DATA TO USE:

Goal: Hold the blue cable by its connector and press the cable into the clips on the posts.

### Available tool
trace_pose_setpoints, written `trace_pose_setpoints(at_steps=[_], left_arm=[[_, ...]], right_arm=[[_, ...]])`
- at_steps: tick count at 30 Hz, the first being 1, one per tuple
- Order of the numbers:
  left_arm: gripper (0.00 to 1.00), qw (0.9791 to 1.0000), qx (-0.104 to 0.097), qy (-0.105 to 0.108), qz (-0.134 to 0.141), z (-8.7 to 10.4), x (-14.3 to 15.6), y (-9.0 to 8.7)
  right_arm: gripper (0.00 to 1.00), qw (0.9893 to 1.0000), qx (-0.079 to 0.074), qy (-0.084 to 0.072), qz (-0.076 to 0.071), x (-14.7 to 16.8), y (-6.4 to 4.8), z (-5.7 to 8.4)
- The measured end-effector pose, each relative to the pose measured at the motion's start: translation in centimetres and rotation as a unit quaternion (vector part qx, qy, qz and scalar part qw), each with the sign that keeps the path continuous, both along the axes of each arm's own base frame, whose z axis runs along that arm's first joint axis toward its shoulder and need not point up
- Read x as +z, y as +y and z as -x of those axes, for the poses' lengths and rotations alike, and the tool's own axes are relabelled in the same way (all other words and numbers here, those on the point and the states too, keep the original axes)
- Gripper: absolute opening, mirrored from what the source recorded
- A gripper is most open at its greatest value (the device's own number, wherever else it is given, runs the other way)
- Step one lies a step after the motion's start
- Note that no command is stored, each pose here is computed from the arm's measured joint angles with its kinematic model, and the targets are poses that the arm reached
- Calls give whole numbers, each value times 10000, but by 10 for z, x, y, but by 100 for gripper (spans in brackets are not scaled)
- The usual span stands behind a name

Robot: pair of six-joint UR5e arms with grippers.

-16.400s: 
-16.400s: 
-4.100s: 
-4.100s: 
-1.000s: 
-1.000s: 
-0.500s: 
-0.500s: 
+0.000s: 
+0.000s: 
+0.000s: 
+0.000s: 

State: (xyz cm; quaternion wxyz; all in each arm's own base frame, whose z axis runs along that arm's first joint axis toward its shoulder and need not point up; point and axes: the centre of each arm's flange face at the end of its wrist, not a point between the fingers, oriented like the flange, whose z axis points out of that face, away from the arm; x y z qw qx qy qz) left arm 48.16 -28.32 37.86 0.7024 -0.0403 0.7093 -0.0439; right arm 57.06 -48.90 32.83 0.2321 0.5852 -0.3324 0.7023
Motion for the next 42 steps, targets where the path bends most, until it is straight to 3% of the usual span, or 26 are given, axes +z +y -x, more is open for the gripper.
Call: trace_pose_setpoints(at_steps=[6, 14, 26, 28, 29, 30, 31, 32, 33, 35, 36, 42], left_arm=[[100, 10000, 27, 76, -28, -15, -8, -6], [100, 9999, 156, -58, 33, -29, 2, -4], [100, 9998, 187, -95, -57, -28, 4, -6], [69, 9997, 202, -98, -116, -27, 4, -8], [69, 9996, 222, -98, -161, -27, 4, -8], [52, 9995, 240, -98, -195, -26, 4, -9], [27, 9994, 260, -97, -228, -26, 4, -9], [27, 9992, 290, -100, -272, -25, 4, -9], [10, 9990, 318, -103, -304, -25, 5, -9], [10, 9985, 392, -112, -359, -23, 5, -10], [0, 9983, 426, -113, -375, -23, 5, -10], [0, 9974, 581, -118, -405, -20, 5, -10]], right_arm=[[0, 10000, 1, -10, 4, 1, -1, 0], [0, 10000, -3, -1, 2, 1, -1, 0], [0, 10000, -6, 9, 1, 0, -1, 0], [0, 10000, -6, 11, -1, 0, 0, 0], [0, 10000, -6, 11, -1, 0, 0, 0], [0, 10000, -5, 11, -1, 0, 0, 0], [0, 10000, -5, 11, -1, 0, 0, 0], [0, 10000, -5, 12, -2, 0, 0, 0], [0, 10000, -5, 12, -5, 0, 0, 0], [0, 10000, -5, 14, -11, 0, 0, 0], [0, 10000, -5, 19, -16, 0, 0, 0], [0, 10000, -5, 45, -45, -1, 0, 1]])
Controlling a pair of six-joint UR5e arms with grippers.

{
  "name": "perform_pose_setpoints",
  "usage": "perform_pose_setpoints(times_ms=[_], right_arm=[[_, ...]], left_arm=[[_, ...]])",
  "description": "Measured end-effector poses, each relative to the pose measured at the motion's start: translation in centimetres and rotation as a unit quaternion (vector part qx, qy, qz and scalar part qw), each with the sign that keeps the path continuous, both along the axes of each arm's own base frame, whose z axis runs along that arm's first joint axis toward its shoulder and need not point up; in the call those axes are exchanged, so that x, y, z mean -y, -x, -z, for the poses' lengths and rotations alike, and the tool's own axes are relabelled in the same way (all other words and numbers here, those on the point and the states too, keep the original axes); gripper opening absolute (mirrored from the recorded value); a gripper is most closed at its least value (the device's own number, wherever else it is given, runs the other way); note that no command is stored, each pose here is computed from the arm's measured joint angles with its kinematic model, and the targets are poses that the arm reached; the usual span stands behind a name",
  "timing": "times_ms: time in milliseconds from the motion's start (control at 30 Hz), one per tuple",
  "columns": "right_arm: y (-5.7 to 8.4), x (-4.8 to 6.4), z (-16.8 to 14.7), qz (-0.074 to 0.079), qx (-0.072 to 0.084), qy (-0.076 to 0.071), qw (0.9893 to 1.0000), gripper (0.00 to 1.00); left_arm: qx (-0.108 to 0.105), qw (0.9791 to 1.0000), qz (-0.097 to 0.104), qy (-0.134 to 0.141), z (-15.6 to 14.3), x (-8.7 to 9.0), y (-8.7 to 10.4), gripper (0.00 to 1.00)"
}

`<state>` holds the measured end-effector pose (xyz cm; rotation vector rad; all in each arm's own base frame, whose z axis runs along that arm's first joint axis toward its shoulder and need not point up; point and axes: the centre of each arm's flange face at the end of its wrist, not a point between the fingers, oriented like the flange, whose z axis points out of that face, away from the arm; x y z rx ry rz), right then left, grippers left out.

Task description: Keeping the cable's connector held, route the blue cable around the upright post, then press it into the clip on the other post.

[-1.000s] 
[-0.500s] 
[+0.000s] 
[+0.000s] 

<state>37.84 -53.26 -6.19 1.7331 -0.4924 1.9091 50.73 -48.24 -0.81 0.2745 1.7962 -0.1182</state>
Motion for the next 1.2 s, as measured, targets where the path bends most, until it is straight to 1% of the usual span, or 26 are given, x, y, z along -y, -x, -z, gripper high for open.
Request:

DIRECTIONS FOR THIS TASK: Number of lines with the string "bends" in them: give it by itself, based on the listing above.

SOLUTION TO THIS PROBLEM: 2